Your assignment: Starting from the line containing "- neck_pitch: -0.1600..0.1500", write out the rest of the entries exactly, through the final line, including nothing else.

Information shown:
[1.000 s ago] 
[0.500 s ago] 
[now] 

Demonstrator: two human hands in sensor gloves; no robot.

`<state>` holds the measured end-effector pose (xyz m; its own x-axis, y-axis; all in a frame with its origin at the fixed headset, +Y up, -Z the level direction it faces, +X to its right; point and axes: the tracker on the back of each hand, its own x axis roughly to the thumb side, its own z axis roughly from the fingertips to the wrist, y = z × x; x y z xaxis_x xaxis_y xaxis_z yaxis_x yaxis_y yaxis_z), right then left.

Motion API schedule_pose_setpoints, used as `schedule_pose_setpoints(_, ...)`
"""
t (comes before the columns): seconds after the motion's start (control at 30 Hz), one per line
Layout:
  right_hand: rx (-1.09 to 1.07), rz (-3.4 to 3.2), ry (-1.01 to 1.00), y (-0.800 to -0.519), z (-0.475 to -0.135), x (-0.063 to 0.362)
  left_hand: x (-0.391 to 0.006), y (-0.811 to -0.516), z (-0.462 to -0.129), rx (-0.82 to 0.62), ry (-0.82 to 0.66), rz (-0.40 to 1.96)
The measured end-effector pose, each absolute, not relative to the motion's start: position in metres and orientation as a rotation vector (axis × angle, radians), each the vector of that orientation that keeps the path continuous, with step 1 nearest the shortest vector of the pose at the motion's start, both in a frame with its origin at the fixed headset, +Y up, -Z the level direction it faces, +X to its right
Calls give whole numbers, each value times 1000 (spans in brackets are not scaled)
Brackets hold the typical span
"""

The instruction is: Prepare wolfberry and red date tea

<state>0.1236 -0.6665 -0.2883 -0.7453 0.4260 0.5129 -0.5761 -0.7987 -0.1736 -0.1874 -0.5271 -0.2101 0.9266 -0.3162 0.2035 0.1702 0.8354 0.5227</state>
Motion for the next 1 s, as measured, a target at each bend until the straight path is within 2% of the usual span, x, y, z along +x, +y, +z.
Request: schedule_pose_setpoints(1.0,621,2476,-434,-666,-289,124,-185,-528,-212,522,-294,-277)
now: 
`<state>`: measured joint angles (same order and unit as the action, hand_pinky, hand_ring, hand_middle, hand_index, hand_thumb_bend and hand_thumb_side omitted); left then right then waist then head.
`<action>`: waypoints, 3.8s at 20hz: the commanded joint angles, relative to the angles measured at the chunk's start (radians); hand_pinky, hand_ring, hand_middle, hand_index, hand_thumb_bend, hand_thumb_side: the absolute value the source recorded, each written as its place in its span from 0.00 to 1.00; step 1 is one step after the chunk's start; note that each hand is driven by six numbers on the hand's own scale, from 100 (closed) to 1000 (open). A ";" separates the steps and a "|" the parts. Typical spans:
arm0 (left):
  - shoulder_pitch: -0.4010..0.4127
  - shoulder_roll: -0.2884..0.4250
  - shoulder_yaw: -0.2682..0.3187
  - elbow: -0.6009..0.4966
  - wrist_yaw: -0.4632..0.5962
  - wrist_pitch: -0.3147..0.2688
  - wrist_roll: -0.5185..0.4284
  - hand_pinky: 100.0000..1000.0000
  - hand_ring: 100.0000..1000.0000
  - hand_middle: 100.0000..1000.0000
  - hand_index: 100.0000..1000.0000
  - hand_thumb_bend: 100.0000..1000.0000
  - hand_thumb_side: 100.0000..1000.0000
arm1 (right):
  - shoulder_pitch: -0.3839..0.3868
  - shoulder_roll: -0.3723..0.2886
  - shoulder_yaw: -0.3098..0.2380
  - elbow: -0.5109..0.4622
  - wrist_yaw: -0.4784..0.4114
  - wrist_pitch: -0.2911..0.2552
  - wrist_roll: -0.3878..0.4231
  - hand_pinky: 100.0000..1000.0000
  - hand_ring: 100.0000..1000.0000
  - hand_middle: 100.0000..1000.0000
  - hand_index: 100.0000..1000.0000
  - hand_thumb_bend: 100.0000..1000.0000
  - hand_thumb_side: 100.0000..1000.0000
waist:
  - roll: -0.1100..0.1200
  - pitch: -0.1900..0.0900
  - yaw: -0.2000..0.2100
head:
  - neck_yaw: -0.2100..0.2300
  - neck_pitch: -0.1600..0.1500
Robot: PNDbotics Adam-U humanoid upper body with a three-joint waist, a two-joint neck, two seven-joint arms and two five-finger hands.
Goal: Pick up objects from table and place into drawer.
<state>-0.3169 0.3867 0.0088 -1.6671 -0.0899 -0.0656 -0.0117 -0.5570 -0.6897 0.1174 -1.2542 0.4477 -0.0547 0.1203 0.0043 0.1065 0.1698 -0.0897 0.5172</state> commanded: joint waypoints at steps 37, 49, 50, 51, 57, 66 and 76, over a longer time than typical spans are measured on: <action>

Answer for the task:
  - neck_pitch: -0.1600..0.1500
Robot: PNDbotics Adam-U humanoid upper body with a three-joint waist, a two-joint neck, two seven-joint arms and two five-finger hands.
Goal: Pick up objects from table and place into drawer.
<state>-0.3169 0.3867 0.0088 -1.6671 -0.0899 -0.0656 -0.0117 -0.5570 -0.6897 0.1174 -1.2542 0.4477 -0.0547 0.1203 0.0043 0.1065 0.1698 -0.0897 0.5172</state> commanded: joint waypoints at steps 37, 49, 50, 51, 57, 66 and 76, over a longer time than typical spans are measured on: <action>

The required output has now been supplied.